_Task requirements_
Copy the lines of the entries exactly, from the opening one to the one holding "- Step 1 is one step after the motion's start", and leave out everything after.

_Exercise materials_

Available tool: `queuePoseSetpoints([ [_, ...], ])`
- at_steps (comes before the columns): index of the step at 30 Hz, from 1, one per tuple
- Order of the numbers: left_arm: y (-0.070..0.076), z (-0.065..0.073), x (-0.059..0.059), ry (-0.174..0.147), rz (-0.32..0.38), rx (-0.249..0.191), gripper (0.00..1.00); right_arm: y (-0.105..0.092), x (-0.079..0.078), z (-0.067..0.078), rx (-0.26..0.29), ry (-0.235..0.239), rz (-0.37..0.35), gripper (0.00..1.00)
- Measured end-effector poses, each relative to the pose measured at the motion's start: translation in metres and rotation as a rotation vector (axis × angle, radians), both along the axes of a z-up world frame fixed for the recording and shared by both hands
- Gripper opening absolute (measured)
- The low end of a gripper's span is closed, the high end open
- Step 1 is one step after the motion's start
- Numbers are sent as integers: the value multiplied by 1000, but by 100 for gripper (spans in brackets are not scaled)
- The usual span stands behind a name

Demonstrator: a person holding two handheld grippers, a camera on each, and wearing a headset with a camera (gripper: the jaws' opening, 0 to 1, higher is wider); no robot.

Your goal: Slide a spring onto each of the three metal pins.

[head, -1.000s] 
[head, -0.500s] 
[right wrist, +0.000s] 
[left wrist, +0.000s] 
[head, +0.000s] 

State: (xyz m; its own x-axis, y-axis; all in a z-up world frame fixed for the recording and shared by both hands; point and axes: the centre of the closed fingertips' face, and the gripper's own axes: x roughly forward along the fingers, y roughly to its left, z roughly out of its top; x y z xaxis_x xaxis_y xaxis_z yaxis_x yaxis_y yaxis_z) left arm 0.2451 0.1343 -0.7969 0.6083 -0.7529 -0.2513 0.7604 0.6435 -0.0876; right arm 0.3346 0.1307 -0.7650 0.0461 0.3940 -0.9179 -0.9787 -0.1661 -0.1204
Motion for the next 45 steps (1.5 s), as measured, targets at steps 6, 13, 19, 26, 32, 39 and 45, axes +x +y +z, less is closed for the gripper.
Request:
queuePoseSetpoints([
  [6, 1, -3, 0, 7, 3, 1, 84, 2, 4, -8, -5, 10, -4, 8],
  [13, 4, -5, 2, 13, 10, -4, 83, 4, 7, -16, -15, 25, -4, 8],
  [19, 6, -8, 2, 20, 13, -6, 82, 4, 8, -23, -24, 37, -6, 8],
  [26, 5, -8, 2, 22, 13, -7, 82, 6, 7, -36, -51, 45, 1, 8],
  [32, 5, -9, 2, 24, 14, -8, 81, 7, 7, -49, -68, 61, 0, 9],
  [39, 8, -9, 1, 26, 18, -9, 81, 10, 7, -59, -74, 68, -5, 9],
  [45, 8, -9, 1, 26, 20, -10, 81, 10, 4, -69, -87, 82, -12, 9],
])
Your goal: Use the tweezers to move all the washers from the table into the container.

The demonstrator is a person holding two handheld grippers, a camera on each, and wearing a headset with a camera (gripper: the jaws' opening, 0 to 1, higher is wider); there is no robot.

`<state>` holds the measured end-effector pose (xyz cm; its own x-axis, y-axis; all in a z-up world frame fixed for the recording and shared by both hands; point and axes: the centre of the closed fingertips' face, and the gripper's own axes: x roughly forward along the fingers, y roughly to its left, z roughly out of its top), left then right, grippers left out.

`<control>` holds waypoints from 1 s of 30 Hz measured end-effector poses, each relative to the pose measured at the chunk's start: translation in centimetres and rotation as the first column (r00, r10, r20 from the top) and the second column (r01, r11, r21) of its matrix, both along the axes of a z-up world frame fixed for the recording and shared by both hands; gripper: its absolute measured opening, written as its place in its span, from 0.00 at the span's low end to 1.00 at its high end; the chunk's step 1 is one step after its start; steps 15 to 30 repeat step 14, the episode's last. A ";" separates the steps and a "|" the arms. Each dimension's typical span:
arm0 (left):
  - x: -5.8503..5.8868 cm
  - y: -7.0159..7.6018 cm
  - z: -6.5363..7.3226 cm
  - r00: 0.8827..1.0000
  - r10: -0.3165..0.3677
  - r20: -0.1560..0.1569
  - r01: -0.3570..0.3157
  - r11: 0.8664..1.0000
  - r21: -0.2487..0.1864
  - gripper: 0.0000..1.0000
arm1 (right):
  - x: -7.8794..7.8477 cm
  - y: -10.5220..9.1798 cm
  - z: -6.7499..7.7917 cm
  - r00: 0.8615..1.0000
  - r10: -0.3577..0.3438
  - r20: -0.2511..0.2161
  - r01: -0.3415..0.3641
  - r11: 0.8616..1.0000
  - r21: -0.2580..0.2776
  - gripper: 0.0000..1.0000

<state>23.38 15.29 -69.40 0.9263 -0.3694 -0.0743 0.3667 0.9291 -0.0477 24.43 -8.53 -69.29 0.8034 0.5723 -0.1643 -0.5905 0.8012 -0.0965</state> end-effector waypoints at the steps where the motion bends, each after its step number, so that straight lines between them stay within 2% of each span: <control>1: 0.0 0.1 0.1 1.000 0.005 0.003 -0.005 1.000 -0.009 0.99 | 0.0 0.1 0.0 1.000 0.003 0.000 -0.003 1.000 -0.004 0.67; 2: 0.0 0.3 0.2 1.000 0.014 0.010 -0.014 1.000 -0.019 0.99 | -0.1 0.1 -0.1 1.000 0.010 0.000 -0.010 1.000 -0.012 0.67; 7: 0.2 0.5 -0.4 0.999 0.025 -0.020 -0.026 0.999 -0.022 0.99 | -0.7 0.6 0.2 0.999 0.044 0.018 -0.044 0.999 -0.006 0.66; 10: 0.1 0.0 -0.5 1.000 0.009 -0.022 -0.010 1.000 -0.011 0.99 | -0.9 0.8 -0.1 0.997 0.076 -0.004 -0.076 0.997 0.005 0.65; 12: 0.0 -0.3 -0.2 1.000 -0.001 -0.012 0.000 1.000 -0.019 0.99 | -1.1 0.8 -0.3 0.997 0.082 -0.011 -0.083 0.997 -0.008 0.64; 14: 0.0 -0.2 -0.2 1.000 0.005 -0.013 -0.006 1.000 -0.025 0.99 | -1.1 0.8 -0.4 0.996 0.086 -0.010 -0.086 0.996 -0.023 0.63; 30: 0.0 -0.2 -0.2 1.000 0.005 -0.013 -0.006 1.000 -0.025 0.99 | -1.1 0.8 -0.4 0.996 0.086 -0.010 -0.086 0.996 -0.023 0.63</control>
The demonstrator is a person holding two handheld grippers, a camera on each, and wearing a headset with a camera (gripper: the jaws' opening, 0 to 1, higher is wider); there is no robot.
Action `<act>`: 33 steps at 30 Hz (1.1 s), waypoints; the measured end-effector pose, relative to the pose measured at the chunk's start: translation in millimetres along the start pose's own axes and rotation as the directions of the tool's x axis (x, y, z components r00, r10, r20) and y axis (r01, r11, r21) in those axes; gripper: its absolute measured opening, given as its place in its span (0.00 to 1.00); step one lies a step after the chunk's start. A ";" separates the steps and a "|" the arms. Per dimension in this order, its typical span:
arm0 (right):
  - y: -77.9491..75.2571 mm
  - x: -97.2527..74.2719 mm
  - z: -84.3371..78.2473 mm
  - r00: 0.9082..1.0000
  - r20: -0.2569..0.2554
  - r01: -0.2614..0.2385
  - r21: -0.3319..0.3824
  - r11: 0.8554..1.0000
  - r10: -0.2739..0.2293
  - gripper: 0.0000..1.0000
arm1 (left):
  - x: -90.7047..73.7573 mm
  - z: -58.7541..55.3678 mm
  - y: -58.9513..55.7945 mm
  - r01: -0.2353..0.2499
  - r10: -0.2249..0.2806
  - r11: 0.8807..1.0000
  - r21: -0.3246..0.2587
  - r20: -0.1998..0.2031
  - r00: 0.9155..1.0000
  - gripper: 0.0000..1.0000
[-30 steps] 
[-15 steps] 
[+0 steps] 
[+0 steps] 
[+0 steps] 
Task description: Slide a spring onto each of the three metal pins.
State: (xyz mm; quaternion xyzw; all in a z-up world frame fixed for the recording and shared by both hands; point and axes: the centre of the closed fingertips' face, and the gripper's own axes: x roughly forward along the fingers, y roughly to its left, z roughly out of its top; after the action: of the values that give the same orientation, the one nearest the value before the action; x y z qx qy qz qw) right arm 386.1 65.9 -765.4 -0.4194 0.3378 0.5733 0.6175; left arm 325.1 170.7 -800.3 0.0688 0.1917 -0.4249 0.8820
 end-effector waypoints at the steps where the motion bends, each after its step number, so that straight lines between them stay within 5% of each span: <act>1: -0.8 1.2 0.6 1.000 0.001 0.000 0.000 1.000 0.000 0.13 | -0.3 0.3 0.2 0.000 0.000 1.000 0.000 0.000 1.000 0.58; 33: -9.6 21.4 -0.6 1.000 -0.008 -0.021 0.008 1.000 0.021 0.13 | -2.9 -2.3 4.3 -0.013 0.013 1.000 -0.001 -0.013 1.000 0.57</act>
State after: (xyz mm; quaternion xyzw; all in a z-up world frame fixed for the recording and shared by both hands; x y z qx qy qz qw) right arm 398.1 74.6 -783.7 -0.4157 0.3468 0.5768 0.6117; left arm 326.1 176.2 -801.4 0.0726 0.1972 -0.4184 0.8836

_Your response_
Available tool: `queuePoseSetpoints([ [_, ...], ])`
- at_steps (comes before the columns): index of the step at 30 Hz, from 1, one per tuple
- Order of the numbers: left_arm: y (-0.070..0.076), z (-0.065..0.073), x (-0.059..0.059), ry (-0.174..0.147), rz (-0.32..0.38), rx (-0.249..0.191), gripper (0.00..1.00); right_arm: y (-0.105..0.092), x (-0.079..0.078), z (-0.067..0.078), rx (-0.26..0.29), ry (-0.235..0.239), rz (-0.37..0.35), gripper (0.00..1.00)
- Measured end-effector poses, each relative to the pose measured at the motion's start: translation in metres and rotation as a rotation vector (axis × angle, radians), both along the axes of a z-up world frame fixed for the recording and shared by both hands
- Gripper opening absolute (measured)
- The low end of a gripper's span is closed, the high end open
- Step 1 is one step after the motion's start

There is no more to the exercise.